Inherent Vice by Thomas Pynchon
2.5
lighthearted slow-paced
Plot or Character Driven: Character
Strong character development: No
Loveable characters: No
Diverse cast of characters: No
Flaws of characters a main focus: Yes

As with a lot of stories focusing on drugs and crime, It is such a struggle to find something captivating about both the Voice, as well as the unfolding story. Fundamentally, I just do not care, nor do I personally know about (so could liken or empathize) with characters who are on drugs—and on top of that, I wasn’t even alive during the 60s, so this glittering nostalgia nugget and its subsequent snuffing out as the time period progresses, just does nothing for me. It reminds me a lot of watching Once Upon A Time in Hollywood. This preoccupation with how a medium Was and what it means to the writer should be something easily accessed, but instead feels inane to me, simply because none of it makes any sense and there’s no context, nor does the authors of this kind of content ever try to provide anything. The weird sub-genre of post 60s era of love, to me, requires an in-road I just do not have.

Beyond this, though, while it does feel a lot more accessible than I expected my first Pynchon to be, I had high expectations insofar as the intelligence and post modern elements it might have. I didn’t find the elements presents, again, very engaging, either. Much like Savage Detectives, I’m a little baffled as to how lauded this is. The characters don’t feel, or speak, or really negotiate the world naturally. Maybe it’s supposed to be comedic, and was also lost on me, as most comedic elements are. 
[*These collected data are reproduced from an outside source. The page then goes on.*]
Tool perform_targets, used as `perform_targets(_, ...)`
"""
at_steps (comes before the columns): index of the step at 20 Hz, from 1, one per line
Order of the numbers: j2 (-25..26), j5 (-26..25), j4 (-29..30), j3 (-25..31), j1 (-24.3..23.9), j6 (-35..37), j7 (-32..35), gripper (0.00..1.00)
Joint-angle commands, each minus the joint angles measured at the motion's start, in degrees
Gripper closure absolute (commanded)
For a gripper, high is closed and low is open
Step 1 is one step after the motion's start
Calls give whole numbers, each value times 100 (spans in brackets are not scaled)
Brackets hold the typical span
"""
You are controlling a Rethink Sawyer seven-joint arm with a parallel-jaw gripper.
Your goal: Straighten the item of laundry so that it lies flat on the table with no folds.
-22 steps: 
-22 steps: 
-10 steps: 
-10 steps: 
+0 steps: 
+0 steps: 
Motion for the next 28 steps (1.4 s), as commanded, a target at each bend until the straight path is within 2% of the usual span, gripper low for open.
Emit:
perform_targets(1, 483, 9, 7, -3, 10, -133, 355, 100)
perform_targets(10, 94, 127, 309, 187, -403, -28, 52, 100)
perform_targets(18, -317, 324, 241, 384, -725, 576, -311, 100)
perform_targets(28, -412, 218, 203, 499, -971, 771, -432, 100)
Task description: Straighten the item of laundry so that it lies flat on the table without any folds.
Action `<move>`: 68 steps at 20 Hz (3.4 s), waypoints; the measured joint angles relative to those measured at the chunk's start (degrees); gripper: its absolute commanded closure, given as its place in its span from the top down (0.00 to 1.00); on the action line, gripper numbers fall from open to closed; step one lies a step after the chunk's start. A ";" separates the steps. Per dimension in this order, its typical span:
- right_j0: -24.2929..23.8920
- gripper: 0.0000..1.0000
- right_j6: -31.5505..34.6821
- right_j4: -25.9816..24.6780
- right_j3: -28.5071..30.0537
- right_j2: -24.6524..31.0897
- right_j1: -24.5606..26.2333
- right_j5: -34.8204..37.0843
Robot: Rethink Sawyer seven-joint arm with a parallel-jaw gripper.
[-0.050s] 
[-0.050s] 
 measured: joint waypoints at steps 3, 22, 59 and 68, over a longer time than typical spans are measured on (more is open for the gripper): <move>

But, overall, I suspect it’s just a lack of good onboarding. People complain about this in cyberpunk, which for me has been the smoothest sub genre compatibility in all of lit, for me. This is, I guess, the opposite of that. I think I get what it’s doing, I just didn’t care about it, though I did struggle through to finish it. Even with the, again, hyper sexualization akin to Savage Detectives, that felt like nothing more than window dressing playing for a completely different brain/person than me.